La gente de Mejorada del Campo tildó de loco a ese hombre de apariencia frágil que se había propuesto construir una catedral con sus propias manos. Los niños le arrojaban piedras, pero éstas, al igual que los insultos, palidecían ante la voluntad y la fe de Justo, que todos los días madrugaba para ir en busca de escombros o materiales desechados por las fábricas de ladrillos. La catedral crecía con lentitud, a la velocidad de un solo hombre, pero a un ritmo constante. Y ante cualquier desafío, su arquitecto hallaba una ingeniosa solución: las columnas las hizo con bidones de gasolina, una rueda de bicicleta le sirvió para construir una polea, y una lata de tomates era perfecta para crear superficies cóncavas…
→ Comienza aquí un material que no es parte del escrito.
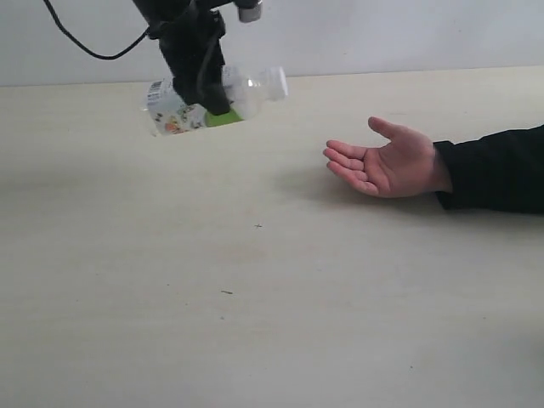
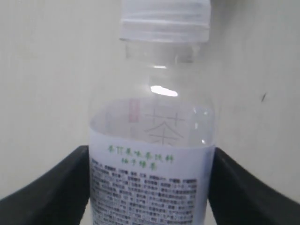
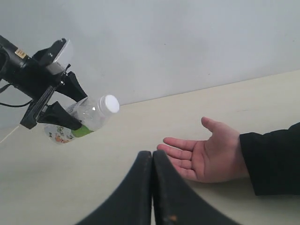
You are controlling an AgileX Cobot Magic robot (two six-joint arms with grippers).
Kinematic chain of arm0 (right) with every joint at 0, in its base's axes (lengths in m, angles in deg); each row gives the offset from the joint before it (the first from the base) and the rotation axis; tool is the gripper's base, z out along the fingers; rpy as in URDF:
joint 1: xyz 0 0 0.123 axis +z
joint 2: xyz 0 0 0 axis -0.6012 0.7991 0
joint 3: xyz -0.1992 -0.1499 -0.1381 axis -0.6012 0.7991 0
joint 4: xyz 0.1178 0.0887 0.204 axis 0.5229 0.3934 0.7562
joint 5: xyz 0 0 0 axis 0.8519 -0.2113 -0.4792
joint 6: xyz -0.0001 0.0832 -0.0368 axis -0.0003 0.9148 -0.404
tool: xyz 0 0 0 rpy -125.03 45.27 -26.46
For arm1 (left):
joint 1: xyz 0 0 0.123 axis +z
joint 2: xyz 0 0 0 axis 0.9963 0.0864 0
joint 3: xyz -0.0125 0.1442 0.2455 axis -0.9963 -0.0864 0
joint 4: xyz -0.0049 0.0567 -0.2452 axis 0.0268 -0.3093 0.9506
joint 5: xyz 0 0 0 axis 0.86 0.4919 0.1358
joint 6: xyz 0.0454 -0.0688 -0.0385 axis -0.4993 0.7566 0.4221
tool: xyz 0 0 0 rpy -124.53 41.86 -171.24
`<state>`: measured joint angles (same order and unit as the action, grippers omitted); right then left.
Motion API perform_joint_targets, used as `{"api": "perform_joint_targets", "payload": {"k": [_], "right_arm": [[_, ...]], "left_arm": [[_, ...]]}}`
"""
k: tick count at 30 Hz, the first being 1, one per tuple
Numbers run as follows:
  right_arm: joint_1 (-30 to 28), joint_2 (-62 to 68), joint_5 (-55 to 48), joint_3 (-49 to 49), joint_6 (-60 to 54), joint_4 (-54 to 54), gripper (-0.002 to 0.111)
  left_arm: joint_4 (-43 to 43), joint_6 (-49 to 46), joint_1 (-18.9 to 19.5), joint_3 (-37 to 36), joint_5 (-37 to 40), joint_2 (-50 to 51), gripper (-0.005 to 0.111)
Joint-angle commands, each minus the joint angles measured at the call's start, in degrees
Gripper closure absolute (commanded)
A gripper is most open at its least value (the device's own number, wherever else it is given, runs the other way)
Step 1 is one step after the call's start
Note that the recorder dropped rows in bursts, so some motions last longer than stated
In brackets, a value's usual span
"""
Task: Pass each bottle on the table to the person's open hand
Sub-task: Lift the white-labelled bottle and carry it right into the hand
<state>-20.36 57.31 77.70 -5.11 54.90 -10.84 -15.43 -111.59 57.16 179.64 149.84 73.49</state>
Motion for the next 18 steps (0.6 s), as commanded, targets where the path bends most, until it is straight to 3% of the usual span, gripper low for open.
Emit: {"api": "perform_joint_targets", "payload": {"k": [1,10,18], "right_arm": [[0.0,-0.47,0.17,0.18,-0.06,-0.14,0.108],[0.0,-0.47,0.17,0.18,-0.06,-0.14,0.108],[0.0,-0.47,0.17,0.18,-0.06,-0.14,0.108]], "left_arm": [[0.8,22.48,-5.57,0.31,0.6,-3.35,0.106],[0.7,61.19,-15.53,0.31,-1.83,-4.01,0.106],[5.66,82.09,-18.96,0.31,-20.72,-0.56,0.106]]}}
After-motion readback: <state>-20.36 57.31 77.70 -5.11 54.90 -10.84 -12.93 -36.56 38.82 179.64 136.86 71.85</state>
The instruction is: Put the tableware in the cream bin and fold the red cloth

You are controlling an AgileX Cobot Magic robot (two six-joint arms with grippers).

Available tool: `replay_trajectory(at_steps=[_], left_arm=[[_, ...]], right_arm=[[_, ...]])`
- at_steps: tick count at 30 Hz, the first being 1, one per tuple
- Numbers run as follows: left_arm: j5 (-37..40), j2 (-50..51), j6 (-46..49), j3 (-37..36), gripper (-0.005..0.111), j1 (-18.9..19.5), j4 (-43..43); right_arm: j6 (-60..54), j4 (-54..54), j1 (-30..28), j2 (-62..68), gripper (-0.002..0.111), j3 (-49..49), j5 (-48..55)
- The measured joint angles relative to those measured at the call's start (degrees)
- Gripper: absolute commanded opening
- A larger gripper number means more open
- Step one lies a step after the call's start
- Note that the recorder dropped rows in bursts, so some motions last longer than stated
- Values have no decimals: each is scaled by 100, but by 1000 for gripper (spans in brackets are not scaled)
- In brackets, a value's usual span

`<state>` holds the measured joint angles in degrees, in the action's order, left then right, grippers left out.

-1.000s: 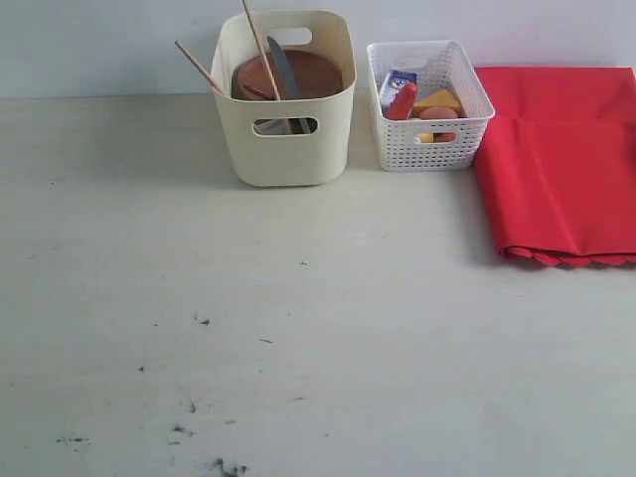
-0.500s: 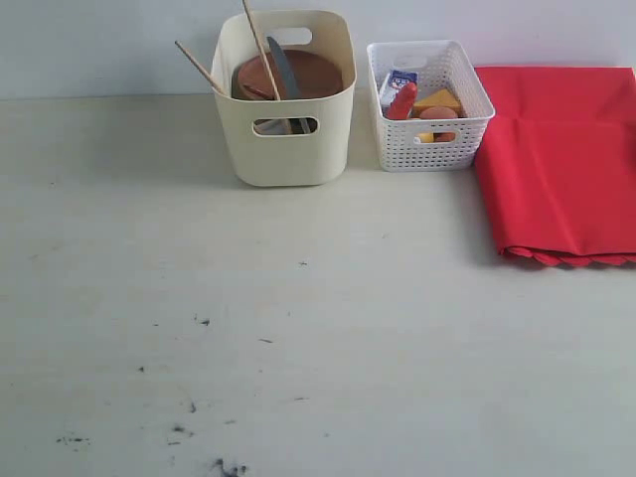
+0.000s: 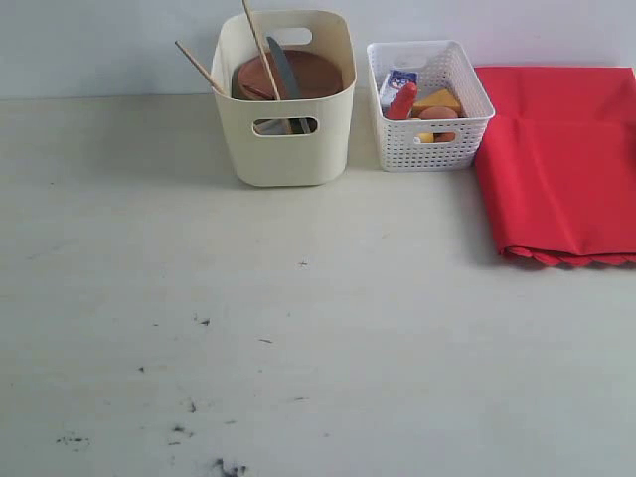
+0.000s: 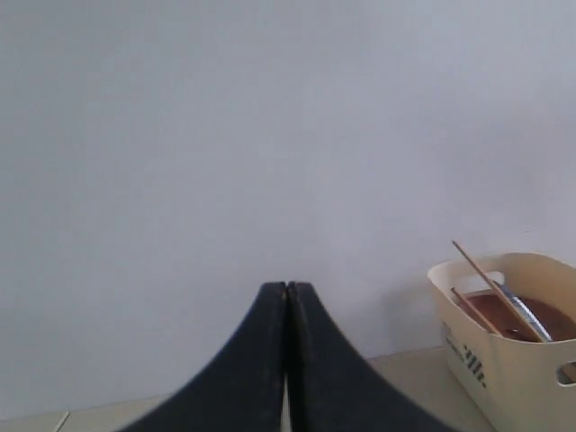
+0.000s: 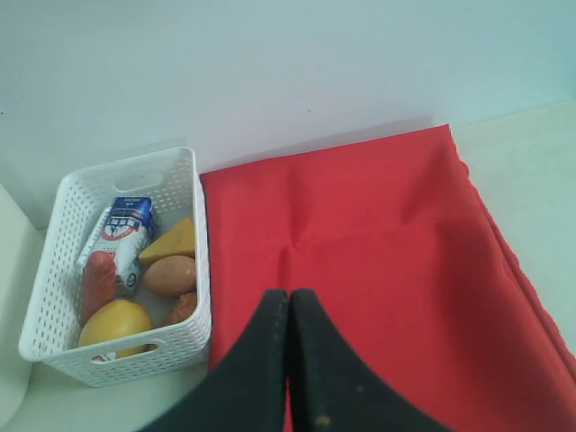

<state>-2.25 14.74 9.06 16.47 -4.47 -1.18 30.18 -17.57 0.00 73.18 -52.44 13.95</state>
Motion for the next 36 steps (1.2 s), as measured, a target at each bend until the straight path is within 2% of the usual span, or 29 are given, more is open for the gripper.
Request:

Hoy, a sus noventa años de edad, Justo Gallego continúa trabajando de sol a sol en su imponente catedral, que costea con el dinero obtenido de la renta de algunos terrenos heredados, sin mencionar los once millones de euros que la marca de refresco Aquarius le pagó en 2005 por mostrar su edificio en un anuncio de televisión. Y aunque su obra también fue el centro de una exposición fotográfica en el Museo de Arte Moderno de Nueva York, a Justo no podría importarle menos el reconocimiento o la fama: su único deseo es que la vida le alcance para acomodar la última piedra de su juramento.
Estas construcciones sobreviven para quien tenga la suerte de visitarlas. Son monumentos a la fantasía y también a la voluntad llevada al nivel de la locura. Sin embargo, una locura mayor hubiera sido que sus creadores desecharan sus sueños por parecerles demasiado grandes a algunas mentes pequeñas.
[1] Ubicada en el departamento de Drôme, al sur de Francia.
[2] El naïve art o arte ingenuo es una corriente caracterizada por la ingenuidad y la espontaneidad propias de los artistas autodidactas.
[3] Ciudad y comuna francesa ubicada en el departamento de Eure-et-Loir.
[4] Municipio de la Comunidad de Madrid, en España.